In our reading from Mark today we see offence taken to a new level. On the one hand it is the brutal death of John the Baptist at the whim of a weak and vacillating Herod and on the other a foretaste of what lies in store for Jesus himself as hostility to his message develops. Here Herod submits to the pressure of his wife to dispense with John as later Pilate is to submit to the pressures of a mob to dispose of Jesus.

There is another aspect of this story that I want to reflect on this morning and it is that of speaking truth to power. I recall at the start of the Northern Ireland Peace process I was Rector of Ahoghill, a village on the outskirts of Ballymena in Country Antrim. Our local clergy group held a series of meetings with politicians. This particular morning, we were meeting with David Alderdyce, then leader of the Alliance party. On the previous day he had held his first meeting with Sinn Fein in the wake of the IRA Ceasefire. We asked him what he saw as the role of the Church in the coming months. He himself had grown up as the son of a Presbyterian Minister in Ballymena.

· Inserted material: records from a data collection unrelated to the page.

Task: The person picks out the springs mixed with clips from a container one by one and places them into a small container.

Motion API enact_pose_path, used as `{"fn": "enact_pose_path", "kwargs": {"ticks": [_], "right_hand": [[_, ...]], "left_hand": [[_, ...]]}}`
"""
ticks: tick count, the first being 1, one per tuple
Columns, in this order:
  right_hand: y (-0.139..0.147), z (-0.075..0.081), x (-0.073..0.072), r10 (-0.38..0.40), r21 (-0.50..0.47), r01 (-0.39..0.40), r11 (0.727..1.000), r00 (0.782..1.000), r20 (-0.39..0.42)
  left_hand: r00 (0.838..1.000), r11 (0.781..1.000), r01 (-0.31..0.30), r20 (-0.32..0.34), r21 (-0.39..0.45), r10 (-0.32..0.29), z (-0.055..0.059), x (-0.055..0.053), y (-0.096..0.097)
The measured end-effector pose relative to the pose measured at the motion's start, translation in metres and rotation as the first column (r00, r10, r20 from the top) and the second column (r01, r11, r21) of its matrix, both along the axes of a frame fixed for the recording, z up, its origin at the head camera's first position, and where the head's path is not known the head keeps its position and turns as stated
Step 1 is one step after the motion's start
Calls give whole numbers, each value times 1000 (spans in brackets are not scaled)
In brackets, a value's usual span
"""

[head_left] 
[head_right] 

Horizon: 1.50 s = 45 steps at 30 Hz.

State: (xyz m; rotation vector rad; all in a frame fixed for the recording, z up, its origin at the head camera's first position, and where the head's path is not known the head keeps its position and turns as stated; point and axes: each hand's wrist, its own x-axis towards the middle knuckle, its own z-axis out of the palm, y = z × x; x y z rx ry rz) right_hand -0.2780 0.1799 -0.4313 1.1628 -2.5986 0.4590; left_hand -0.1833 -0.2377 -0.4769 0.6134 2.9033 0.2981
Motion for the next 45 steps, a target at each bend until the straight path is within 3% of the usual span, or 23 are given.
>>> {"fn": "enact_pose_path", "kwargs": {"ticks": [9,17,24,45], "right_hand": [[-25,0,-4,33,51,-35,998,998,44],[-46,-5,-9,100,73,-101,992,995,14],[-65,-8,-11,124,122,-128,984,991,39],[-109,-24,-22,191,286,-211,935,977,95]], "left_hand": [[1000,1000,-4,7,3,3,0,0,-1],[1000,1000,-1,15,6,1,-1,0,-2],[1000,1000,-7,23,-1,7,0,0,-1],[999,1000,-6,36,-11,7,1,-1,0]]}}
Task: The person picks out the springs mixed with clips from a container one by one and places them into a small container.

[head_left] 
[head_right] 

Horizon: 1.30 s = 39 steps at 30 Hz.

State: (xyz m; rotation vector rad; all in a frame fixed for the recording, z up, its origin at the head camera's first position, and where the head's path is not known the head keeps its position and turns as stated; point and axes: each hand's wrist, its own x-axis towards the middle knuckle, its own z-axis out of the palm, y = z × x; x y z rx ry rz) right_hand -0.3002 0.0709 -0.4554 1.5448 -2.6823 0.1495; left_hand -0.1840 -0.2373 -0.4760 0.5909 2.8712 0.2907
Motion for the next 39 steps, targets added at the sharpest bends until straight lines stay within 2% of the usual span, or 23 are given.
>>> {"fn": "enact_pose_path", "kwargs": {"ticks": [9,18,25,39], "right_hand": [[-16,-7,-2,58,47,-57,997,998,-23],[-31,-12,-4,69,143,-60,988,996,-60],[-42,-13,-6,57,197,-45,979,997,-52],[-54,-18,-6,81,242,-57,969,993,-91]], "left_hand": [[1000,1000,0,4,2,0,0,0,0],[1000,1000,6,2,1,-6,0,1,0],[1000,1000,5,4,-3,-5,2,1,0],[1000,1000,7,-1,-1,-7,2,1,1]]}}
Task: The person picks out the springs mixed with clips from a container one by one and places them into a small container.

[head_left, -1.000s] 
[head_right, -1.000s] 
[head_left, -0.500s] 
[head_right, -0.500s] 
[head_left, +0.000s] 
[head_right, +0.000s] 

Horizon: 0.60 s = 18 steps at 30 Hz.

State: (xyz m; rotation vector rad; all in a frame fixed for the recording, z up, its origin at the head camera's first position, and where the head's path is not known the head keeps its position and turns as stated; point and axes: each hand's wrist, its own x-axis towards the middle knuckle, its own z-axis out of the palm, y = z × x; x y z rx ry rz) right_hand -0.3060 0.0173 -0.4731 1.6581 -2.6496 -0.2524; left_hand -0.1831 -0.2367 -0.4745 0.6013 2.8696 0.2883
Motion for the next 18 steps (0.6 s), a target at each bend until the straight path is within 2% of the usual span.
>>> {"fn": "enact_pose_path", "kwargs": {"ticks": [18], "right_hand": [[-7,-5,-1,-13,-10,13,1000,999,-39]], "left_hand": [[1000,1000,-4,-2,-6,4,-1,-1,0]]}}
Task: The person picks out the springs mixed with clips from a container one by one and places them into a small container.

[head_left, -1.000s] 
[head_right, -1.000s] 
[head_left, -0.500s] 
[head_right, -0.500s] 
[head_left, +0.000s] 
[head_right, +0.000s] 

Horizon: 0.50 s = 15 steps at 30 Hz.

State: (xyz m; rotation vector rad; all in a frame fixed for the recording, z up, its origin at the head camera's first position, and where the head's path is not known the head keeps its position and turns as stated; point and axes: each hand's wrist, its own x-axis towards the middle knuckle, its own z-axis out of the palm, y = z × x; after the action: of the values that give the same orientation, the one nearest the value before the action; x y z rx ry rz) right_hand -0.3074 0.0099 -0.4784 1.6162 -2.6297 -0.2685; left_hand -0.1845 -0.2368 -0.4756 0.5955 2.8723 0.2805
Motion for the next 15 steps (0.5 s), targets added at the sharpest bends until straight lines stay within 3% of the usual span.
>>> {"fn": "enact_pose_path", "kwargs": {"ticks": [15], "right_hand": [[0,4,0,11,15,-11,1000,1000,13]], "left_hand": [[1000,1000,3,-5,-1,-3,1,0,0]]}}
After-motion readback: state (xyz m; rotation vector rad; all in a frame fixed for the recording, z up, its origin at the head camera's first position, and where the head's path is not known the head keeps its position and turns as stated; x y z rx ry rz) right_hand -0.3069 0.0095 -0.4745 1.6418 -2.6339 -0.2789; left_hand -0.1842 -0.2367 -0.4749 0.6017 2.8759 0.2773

His reply has stayed with me. ‘Too often in the past,’ he said, ‘the Churches have acted as chaplains to their particular tribe instead of acting as the prophet, saying the sometimes uncomfortable “Thus saith the Lord.”’

The prophets of old stood in the courts of kings and in the market place where people gathered and spoke truth, often an unwelcome and unpalatable truth, to power. That is a voice that must be heard in each and every generation.

Witness to truth does not come without cost. Dietrich Boenhoffer, Fr Maximillian Kolbe, Martin Luther King, Archbishop Oscar Romero stand alongside countless others who have spoken unwelcome truth, who dared to say, ‘Thus saith the Lord’ and paid the cost.

In an age of information overload, in an age of rapid change in the ways in which we access our news, the increasing role of Facebook and other social media in the dissemination of news, in which opinion and prejudice is often presented as fact, there is an ever-present need for a clear and unambiguous declaration of truth in word and deed.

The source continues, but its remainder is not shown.